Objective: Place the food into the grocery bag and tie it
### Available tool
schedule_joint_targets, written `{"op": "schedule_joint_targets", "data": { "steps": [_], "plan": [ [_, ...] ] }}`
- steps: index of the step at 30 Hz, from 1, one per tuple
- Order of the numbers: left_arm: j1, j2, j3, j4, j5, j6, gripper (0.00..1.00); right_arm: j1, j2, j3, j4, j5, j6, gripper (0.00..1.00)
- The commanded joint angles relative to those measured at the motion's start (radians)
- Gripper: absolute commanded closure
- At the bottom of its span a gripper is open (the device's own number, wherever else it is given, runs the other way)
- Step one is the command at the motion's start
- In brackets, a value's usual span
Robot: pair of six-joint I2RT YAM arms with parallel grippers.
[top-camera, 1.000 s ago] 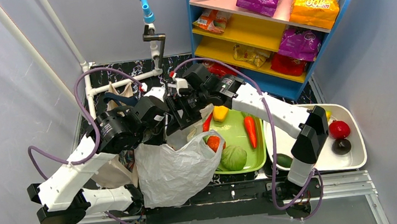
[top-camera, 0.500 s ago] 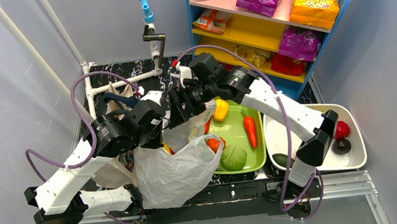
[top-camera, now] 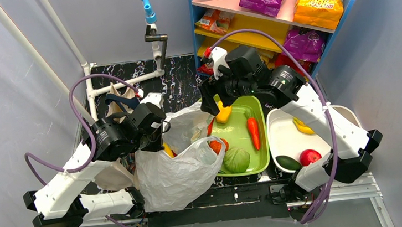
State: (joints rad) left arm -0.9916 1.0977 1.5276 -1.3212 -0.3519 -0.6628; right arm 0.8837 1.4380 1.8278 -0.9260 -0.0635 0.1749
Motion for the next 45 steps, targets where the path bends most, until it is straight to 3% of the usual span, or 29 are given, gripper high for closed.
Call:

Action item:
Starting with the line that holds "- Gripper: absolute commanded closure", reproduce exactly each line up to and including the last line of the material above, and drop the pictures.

Answer space:
- Gripper: absolute commanded closure
- At the bottom of its span a gripper is open (the device's own number, wherever else it is given, runs the other way)
- Step one is the command at the motion's start
- In brackets, a value's usual span
Robot: pair of six-joint I2RT YAM arms with parallel grippers.
[top-camera, 1.000 s ago] 
[top-camera, 0.500 s ago] 
[top-camera, now] 
State: (joints rad) left arm -0.9916 1.0977 1.5276 -1.3212 -0.3519 -0.6628; right arm 0.8837 1.4380 1.8278 -0.9260 -0.0635 0.1749
Motion for the next 45 steps, targets where the path bends most, until it is straight to 3% of the usual span, or 29 are given, gripper high for closed.
Call:

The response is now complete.